Ransomware is a well-known Internet malware that first encrypts important data on your PC and then demands a ransom to unlock it. This could either be very expensive or lead to the loss of all data encrypted by the software. Annoyingly enough, in case of a ransomware emergency, quick help and a cool head is required. This is the only way to regain control over your data and avoid an incident response.
In our article, you can familiarize yourself with the first measures to take in case of a ransomware emergency. We will take a look at what tips and tricks can help you when you catch an extortion software like ransomware and want to remove it again. In addition, in this article we will give you valuable tips on how to act efficiently immediately after a ransomware attack.
Direct action in the event of a Ransomware Incident
The first thing you should do as soon as you notice a computer malware is to disconnect the PC from the Internet. You should turn off Wi-Fi, Bluetooth and NFC first. This will prevent the malware from spreading to other files or systems on your network. After that, it is important to get an overview of what exactly is affected by the encryption. Most often, these are mapped or shared folders from other computers, network storage devices of any kind, external hard drives, USB storage devices (USB sticks, memory sticks), connected phones or cameras. Cloud-based storage such as Dropbox, Google Drive and OneDrive can also be affected in a ransomware incident.
Next, determine if any data or credentials have been stolen. Check logs and DLP software for signs of data leakage. Look for unexpectedly large archive files (e.g., .zip and .arc) that contain sensitive data that may have been used as staging files.
In the next step, look for malware, tools and scripts that could be used to search and copy data. One of the most accurate signs of ransomware data theft is a notice from the ransomware gang announcing that your data and credentials have been stolen. Next, it is important to identify the type of software. There are different types, such as Ryuk, Dharm and SamSam. Now that you know the extent of the damage as well as the exposure to ransomware, you can make an informed decision on what your next action will be. 5 specific rules of conduct can also be read on the Norton website.
Stolen Data and Payment
Now that you know what your ransomware incident is about, how much is affected and what data, if any, has been decisively encrypted, we can move forward in our checklist. In most cases, the intention of the ransomware gang is to extort a ransom in exchange for unlocking your data. Alternatively, the data remains encrypted without any apparent financial benefit for the extortionists. Therefore, let us take a look at both cases below and go through the specific steps in detail.
Extortion of Payment for Your Data
Even if it does not sound like it, the most convenient way to get rid of ransomware is to pay for the unlocking of your data. You transfer an amount within a specified time, which is usually displayed on the ransomware screen. With the help of Bitcoin, the transfers can be made anonymously. It may be possible to negotiate the payment deadline and the amount with the ransomware gang. However, you should not hope for this too much.
In any case, once the computer is unlocked again, you should back up your files remotely and remove the ransomware with utmost caution. To avoid leaving residues and shadow files on your system, it is a good idea to install a backup. The backup used should be imported from a non-infected storage device to avoid further incidents and payments. After the installation is complete, be sure to secure any vulnerabilities on your system or network against renewed attacks.
Encryption without Payment
The second case is the encryption of your data by ransomware, without an apparent financial background. The real intention here is incident response, disrupting processes in a business or company. This is often associated with further personnel costs and loss of work for the affected party. In such a case, independent remediation is difficult. We therefore recommend that you prepare for recovery by means of a backup. Decryption with the help of software is a time-consuming process, which is already successfully prevented by new ransomware versions.

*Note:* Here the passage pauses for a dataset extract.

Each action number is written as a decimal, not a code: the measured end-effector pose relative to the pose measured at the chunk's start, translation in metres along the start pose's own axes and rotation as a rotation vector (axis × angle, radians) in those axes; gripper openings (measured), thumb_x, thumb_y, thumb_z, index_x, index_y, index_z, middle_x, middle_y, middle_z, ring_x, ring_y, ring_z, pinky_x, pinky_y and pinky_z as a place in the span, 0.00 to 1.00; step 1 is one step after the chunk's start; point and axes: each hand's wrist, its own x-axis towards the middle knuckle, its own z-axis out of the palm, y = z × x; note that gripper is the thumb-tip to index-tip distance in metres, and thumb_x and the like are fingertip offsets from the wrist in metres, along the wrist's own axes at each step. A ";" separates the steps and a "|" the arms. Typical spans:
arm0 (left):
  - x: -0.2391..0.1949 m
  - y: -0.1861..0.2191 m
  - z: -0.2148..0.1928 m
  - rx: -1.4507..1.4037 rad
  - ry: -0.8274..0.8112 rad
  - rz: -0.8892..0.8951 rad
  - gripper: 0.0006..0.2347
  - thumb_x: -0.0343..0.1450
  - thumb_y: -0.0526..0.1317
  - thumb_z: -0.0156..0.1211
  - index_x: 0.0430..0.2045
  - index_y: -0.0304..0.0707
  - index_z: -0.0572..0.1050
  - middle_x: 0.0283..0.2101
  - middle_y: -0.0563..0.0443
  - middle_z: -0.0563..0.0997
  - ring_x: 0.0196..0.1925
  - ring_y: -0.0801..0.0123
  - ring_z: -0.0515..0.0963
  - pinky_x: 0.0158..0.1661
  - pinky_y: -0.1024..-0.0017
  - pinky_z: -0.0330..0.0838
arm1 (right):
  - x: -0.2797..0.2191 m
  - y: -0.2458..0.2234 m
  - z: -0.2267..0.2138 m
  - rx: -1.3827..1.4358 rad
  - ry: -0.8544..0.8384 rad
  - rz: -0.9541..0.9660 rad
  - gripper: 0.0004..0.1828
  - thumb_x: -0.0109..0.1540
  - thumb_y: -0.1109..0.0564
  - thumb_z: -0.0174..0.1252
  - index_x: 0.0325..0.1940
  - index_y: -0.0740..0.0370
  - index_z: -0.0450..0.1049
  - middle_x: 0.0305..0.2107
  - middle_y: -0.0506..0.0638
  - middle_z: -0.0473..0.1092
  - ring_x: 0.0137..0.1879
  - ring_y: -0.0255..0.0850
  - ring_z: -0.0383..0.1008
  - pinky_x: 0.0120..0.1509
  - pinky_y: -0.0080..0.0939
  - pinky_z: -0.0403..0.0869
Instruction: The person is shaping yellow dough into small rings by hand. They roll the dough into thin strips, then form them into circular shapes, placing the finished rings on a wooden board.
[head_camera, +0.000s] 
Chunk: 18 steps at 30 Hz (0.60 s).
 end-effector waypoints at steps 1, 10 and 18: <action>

In a variant without the possibility of regaining control through transfers, the total loss of your data is usually in the interest of the ransomware gang. This can only be mitigated by regular backups and decentralized data backups, which are imported after resetting your system. When doing so, clean your system thoroughly and make sure that no folders, archives or files created by ransomware are left behind. Even after this step, it is highly recommended to secure your system as part of data protection prevention.
Conclusion: Eliminate ransomware and practice prevention
As you can see, ransomware is a powerful method to disable your computer as well as parts of your network. In the interest are often the damage to your business as well as the classic extortion of ransom. However, unlocking your data in the process does not guarantee that you are done with the issues of ransomware and incident response. Therefore, we clearly recommend that you create regular backups of your system to fight against the machinations of ransomware gangs. This is the only way to preserve data in case of an emergency and to mitigate vulnerabilities in the system.
In addition to taking the correct action in a ransomware incident, prevention in one's own company is also an important aspect of cyber security. Computers and devices in the network should be secured in such a way that encryption by ransomware becomes a difficulty for attackers. In addition, employees should definitely be educated about the background, machinations and intentions of extortionists on the Internet. Training in IT security and digital working is therefore recommended for every company. As a private individual, it is also worthwhile to exercise a certain degree of mindfulness when surfing the Internet and working with downloads. The BSI has compiled further information on the threat situation and prevention.